Broken diacritics in MARC8 binary imports #713

tfmorris · 2018-01-01T23:11:43Z

This record was just created in April 2017 so it appears this bug still appears in recent software.
https://openlibrary.org/authors/OL7369682A?v=1

The catalog record is correct at both The Newberry Library and the Internet Archive, so the corruption is happening in the import process.

mekarpeles · 2018-01-02T22:13:39Z

I think this is something that @hornc may have noticed re: #655

LeadSongDog · 2018-01-04T02:24:23Z

The defective OL metadata was based on https://openlibrary.org/show-records/ia:discours00unse_b2r an older version than the scandate for the current IA and Newberry image. It would seem there have been rescan and updates this year.

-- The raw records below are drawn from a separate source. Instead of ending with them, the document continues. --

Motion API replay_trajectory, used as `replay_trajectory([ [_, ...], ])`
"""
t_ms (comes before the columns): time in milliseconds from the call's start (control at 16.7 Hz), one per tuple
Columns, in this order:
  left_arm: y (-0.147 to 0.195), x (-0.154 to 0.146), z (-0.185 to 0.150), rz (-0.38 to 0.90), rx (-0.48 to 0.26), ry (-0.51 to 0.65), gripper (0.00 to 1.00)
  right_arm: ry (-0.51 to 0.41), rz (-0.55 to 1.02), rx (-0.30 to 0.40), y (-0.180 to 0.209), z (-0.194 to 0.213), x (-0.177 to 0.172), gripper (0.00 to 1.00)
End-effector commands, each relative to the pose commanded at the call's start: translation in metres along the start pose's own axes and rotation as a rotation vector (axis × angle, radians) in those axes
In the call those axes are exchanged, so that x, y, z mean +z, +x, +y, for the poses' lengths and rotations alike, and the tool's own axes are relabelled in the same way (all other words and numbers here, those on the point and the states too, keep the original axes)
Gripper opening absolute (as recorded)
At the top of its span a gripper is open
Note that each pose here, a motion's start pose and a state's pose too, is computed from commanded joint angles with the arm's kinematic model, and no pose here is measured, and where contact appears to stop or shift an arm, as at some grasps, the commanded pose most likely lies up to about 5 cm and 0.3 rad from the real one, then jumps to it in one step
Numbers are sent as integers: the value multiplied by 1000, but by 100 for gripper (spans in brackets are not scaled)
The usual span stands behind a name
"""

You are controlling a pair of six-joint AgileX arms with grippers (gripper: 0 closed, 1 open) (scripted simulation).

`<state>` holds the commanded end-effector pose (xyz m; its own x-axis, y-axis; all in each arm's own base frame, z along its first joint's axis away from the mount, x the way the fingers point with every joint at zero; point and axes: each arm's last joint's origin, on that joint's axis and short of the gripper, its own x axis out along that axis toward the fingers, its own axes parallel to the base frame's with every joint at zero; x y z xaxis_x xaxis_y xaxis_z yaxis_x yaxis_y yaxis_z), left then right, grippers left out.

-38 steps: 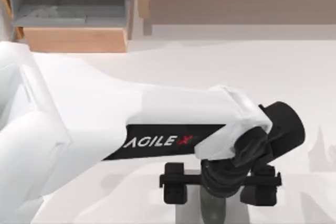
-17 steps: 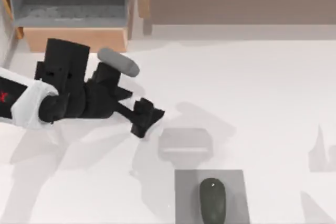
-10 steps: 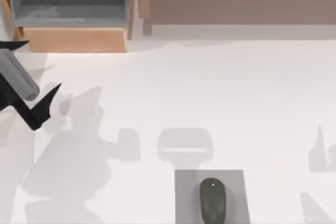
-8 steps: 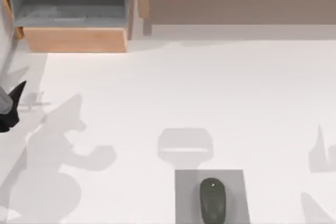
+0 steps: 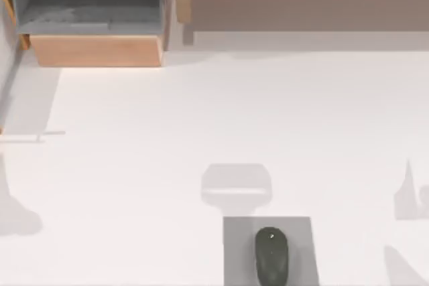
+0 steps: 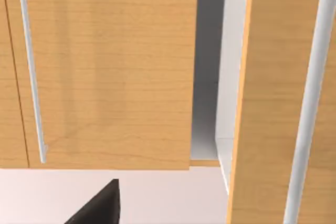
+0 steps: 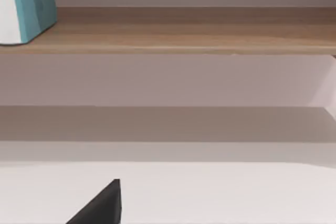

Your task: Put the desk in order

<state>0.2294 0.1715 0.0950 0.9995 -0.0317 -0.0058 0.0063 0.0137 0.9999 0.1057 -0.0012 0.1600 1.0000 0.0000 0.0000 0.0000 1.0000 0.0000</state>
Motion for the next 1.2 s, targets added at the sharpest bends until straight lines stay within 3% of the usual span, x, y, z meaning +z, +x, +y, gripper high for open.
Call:
replay_trajectory([
  [960, 25, -3, 0, 12, 6, 14, 100, 0, 0, 0, 0, 0, 0, 100],
  [1200, 25, -3, 0, 12, 6, 14, 70, 0, 0, 0, 0, 0, 0, 100],
])
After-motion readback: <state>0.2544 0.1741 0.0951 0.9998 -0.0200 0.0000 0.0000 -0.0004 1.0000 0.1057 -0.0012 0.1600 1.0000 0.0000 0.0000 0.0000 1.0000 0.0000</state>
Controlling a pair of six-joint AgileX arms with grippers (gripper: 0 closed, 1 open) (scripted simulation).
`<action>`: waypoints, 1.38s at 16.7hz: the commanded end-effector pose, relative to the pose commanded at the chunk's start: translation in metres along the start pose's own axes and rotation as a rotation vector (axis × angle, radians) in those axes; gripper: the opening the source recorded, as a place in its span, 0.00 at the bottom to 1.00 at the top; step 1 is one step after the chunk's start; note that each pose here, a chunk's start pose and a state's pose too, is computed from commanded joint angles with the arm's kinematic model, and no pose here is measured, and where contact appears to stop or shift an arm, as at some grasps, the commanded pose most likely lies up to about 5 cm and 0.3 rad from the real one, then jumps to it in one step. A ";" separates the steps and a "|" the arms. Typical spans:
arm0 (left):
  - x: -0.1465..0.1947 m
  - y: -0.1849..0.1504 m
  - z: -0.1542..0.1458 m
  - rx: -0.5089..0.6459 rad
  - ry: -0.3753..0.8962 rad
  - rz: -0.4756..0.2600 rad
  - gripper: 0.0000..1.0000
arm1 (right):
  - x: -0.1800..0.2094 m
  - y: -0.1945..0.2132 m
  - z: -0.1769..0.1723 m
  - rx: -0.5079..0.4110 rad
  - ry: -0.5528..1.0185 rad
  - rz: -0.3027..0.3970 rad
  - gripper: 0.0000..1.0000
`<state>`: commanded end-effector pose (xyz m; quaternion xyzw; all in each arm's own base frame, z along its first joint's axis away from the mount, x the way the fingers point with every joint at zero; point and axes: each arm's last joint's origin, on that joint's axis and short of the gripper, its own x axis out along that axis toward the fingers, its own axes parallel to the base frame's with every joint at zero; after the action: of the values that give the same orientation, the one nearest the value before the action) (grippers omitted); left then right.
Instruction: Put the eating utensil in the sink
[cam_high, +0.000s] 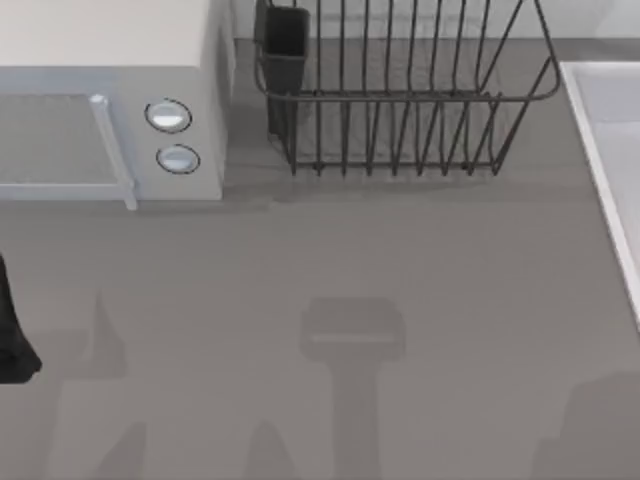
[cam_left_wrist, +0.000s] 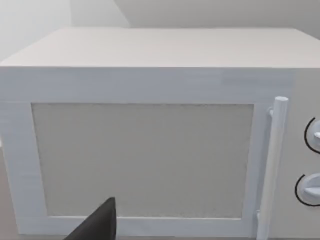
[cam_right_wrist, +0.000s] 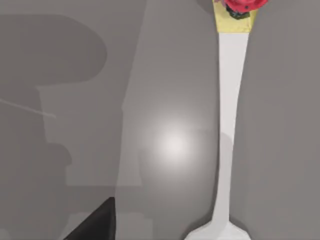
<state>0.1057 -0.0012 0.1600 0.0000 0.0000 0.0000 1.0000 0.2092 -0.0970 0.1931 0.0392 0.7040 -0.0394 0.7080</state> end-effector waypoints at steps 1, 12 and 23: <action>0.000 0.000 0.000 0.000 0.000 0.000 1.00 | 0.000 0.000 0.000 0.000 0.000 0.000 1.00; 0.000 0.000 0.000 0.000 0.000 0.000 1.00 | 0.083 -0.001 0.004 0.000 -0.009 -0.003 1.00; 0.000 0.000 0.000 0.000 0.000 0.000 1.00 | 0.100 0.000 0.000 0.000 0.000 0.000 0.70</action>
<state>0.1057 -0.0012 0.1600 0.0000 0.0000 0.0000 1.0000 0.2098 -0.0970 0.0931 0.0392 0.7040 -0.0394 0.7080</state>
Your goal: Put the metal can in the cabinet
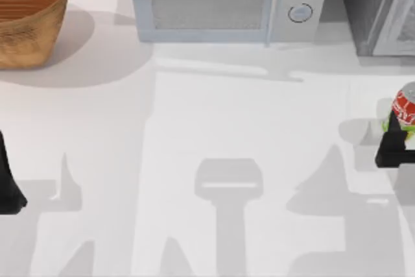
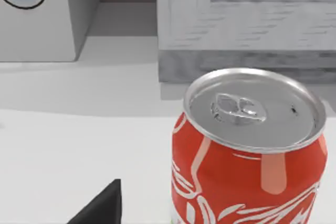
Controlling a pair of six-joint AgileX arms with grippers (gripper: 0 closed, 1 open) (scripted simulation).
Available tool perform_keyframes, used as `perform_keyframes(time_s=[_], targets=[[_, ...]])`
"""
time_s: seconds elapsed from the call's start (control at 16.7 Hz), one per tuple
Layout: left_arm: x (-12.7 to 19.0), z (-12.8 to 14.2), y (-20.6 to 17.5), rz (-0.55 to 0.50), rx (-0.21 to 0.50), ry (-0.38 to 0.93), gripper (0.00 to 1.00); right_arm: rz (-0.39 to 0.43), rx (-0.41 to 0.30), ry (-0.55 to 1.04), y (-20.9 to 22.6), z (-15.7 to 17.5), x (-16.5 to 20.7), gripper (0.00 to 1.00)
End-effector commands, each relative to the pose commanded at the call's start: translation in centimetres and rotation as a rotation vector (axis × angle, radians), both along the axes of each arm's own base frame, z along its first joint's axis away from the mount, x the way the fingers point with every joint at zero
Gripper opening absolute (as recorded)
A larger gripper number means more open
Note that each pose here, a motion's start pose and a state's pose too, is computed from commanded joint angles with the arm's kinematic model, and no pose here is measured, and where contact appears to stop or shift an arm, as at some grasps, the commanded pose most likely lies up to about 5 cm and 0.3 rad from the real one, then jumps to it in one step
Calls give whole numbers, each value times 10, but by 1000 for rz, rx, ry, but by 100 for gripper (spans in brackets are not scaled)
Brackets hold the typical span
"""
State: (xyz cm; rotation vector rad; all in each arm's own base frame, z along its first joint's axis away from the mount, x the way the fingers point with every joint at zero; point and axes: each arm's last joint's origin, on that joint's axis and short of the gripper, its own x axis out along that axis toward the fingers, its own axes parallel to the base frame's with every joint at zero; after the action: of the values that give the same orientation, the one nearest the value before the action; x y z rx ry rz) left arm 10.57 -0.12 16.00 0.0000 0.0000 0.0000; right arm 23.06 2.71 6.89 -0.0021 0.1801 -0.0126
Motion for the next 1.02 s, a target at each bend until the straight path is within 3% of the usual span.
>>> perform_keyframes(time_s=[0.6, 0.66, 1.02], targets=[[0, 0, 0, 0, 0, 0, 100, 3, 2, 14, 3, -22, 0, 100], [0, 0, 0, 0, 0, 0, 100, 0, -10, 90, 2, -35, -5, 100], [0, 0, 0, 0, 0, 0, 100, 3, 2, 12, 4, -28, 12, 100]])
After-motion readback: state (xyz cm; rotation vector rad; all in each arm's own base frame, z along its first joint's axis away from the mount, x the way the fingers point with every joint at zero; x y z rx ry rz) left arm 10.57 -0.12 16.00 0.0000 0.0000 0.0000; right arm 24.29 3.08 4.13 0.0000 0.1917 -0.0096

If OL reimported it should be good.

tfmorris · 2018-01-04T02:44:31Z

I confirmed that after the fix in #655 the MarcXML gets imported correctly, but the binary MARC is still buggy, so it is really just a workaround for the root problem.

I didn't dig into it too far, but it seems like there's an awful lot of custom MARC decoding code which could be eliminated and delegated to something like PyMARC. The bulk of https://github.com/internetarchive/openlibrary/tree/master/openlibrary/catalog/marc should be obsolete.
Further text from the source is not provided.